2015年6月14日(日)
主張
72年見解ねじ曲げ
結論ありきの乱暴な解釈改憲
安倍晋三政権は、集団的自衛権の行使を認めた戦争法案の「合憲性」を主張するため、1972年の政府見解を持ち出しています。しかし、この政府見解は、集団的自衛権の行使は憲法上許されないと断じたものです。集団的自衛権の行使を違憲と結論付けた見解がなぜ、「合憲」の根拠になるのか―。その理屈を見ると、見識を持ったまともな政府であればおよそあり得ない、極めて強引なねじ曲げが行われていることが明瞭です。
極めて無理なこじつけ
焦点になっている政府見解は、72年10月に内閣法制局が参院決算委員会に提出しました。集団的自衛権の行使が憲法上許されないとする政府の立場がどのような考え方に基づいているのかについて説明した文書です。

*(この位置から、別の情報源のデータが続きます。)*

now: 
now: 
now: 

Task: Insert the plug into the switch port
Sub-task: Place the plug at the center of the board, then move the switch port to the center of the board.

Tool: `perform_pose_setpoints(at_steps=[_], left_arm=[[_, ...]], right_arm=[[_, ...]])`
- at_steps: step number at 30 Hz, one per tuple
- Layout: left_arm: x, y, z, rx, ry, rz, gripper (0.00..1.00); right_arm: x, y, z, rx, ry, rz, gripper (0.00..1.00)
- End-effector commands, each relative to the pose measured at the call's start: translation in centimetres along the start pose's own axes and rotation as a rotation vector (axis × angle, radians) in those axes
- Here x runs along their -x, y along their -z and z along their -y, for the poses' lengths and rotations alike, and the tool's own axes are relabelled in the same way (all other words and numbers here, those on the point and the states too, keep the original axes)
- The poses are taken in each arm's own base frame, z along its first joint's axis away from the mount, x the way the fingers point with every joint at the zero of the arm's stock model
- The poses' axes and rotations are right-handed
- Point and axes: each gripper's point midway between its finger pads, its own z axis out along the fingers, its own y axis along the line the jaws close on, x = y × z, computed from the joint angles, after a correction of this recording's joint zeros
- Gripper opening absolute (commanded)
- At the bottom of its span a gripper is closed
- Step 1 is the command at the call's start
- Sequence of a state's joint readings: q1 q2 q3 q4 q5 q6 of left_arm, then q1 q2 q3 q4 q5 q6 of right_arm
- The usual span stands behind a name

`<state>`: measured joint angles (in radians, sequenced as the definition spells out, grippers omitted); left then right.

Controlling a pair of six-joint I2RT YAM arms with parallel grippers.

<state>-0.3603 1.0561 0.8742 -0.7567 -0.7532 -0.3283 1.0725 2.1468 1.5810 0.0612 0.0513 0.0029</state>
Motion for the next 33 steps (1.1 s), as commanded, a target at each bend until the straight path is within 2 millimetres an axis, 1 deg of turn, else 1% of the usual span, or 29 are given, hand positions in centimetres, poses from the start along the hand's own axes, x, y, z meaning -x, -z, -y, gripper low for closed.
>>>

その考え方は、(1)憲法9条は戦争を放棄し、戦力の保持を禁止しているが、「自国の平和と安全を維持しその存立を全うするために必要な自衛の措置」を禁じてはいない(2)しかし、この自衛の措置は無制限に認められるわけでなく、「あくまで外国の武力攻撃によって国民の生命、自由及び幸福追求の権利が根底からくつがえされるという急迫、不正の事態」に対処するための必要最小限度の範囲にとどまるべきだ―というものです。
その上で、見解は「したがって、他国に加えられた武力攻撃を阻止することを内容とするいわゆる集団的自衛権の行使は、憲法上許されない」と結論付けています。
安倍政権は、戦争法案で集団的自衛権の行使を認めた「武力行使の新3要件」が、この72年の政府見解の「基本的な論理を維持」していると言い張ります。
そのからくりは、72年の政府見解が(2)の部分で述べている「外国の武力攻撃」を「日本に対する武力攻撃」だけでなく、「他国に対する武力攻撃」も含んでいると拡大解釈するところにあります。そう読めば、「新3要件」にある「他国に対する武力攻撃が発生し、これにより我が国の存立が脅かされ、国民の生命、自由及び幸福追求の権利が根底から覆される明白な危険がある場合」、つまり日本が直接、武力攻撃を受けていない場合でも武力行使が認められることになり、集団的自衛権の行使が可能になるという理屈です。
しかし、72年の政府見解でいう「外国の武力攻撃」が「日本に対する武力攻撃」を指すのは誰の目にも明らかです。それを「他国に対する武力攻撃」まで含むというのは、あまりにも無理なこじつけです。政府自身、そうした説明をしたことはこれまでなかったと認めています(横畠裕介内閣法制局長官、3月24日、参院外交防衛委員会)。完全な論理破綻です。
「環境変容」も説明不能
政府は決まって「安全保障環境の根本的な変容」を持ち出し、他国に対する武力攻撃でも日本の存立を脅かすことが現実に起こり得ると言います。しかし、この安全保障環境の根本的変容とは具体的に何を指すのか、他国への武力攻撃が日本の存立を脅かすとはどんな事態なのか、まともな説明はありません。政府が繰り返すホルムズ海峡の機雷封鎖という例には専門家から疑問が噴出しています。
集団的自衛権行使ありきのこじつけの理屈で、従来の政府の憲法解釈さえ踏みにじる戦争法案は即刻廃案しかありません。